Task:
Find the line with "Horizontal field of view 28°, picture" in the entries below. Repeat it, every following line, and the line with "Room frame, metres.", exactly and with nothing added.

** Data to examine follows **

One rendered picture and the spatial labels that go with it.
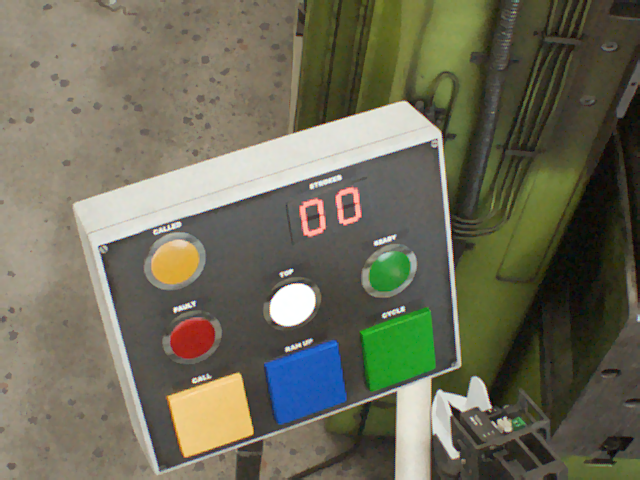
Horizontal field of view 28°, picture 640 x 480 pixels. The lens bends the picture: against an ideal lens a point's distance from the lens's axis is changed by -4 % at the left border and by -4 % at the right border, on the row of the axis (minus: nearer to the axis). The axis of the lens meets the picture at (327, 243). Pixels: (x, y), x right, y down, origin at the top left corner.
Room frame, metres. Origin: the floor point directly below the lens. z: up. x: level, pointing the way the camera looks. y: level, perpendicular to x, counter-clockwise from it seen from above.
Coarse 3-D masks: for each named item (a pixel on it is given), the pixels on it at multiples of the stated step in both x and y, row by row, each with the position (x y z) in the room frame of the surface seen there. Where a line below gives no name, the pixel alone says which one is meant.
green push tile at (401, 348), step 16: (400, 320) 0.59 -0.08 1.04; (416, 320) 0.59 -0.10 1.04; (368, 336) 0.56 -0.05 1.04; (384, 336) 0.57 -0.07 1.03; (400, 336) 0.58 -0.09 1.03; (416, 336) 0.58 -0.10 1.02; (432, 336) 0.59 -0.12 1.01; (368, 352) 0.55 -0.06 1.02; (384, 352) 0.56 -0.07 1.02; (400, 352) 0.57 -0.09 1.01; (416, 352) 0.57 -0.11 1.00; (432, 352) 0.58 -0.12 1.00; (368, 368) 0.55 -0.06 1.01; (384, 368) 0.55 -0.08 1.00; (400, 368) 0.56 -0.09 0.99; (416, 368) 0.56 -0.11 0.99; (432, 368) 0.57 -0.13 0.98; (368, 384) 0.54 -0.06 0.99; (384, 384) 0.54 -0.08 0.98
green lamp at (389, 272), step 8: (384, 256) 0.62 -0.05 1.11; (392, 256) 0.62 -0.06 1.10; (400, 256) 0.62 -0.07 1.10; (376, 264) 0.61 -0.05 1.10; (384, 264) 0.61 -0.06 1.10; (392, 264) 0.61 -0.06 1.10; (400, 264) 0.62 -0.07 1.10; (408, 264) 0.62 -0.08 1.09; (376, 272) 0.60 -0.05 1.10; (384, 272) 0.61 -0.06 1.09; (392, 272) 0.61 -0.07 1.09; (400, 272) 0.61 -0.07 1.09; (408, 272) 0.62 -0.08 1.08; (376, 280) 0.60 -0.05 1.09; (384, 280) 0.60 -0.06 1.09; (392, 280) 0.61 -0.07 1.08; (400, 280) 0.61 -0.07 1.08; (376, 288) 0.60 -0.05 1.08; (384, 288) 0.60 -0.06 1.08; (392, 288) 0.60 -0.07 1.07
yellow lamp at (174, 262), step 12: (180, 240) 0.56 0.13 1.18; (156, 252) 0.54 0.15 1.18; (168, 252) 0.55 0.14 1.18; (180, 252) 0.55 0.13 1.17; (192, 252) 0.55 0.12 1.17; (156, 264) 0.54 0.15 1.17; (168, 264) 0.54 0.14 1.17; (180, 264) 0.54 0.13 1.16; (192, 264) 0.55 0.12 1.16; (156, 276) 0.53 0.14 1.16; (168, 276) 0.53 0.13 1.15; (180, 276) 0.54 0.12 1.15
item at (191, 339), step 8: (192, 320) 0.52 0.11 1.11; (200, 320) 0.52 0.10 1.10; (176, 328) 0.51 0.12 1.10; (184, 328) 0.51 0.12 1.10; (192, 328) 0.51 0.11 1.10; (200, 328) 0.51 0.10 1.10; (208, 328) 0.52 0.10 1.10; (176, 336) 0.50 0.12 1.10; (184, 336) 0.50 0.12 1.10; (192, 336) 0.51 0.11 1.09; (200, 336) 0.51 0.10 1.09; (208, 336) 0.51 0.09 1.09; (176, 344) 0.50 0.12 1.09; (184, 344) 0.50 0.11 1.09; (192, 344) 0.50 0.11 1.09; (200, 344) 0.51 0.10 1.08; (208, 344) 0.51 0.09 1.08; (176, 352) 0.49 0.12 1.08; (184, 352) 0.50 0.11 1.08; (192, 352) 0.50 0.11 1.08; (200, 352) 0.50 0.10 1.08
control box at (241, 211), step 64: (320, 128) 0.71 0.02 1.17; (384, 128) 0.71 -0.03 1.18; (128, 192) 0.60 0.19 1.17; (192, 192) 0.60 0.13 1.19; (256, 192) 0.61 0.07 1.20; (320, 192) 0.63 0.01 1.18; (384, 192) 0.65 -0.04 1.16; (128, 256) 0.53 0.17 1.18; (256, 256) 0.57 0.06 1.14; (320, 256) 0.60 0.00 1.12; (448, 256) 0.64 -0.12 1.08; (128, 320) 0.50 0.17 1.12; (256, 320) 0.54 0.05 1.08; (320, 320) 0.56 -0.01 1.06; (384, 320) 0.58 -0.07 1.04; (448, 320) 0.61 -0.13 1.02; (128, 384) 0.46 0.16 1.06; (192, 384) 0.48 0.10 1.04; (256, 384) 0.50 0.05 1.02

** End of Data to examine **
** Data to examine follows **

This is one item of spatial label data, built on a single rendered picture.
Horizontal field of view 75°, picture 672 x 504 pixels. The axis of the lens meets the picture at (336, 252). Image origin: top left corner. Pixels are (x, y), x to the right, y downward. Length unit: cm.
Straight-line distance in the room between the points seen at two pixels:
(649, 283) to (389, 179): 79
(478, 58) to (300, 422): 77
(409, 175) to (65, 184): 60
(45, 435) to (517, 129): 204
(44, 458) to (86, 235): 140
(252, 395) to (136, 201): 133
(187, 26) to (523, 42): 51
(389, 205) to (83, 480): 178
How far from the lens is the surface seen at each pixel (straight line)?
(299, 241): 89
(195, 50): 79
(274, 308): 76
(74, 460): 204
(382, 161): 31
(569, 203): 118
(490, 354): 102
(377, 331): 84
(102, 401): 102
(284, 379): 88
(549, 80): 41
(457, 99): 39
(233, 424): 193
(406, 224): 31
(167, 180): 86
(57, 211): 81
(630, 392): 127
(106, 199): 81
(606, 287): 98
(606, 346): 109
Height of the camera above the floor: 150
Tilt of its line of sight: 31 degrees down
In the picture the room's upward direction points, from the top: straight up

** End of Data to examine **

Result of the task:
Horizontal field of view 28°, picture 640 x 480 pixels. The lens bends the picture: against an ideal lens a point's distance from the lens's axis is changed by -4 % at the left border and by -4 % at the right border, on the row of the axis (minus: nearer to the axis). The axis of the lens meets the picture at (327, 243). Pixels: (x, y), x right, y down, origin at the top left corner.
Room frame, metres. Origin: the floor point directly below the lens. z: up. x: level, pointing the way the camera looks. y: level, perpendicular to x, counter-clockwise from it seen from above.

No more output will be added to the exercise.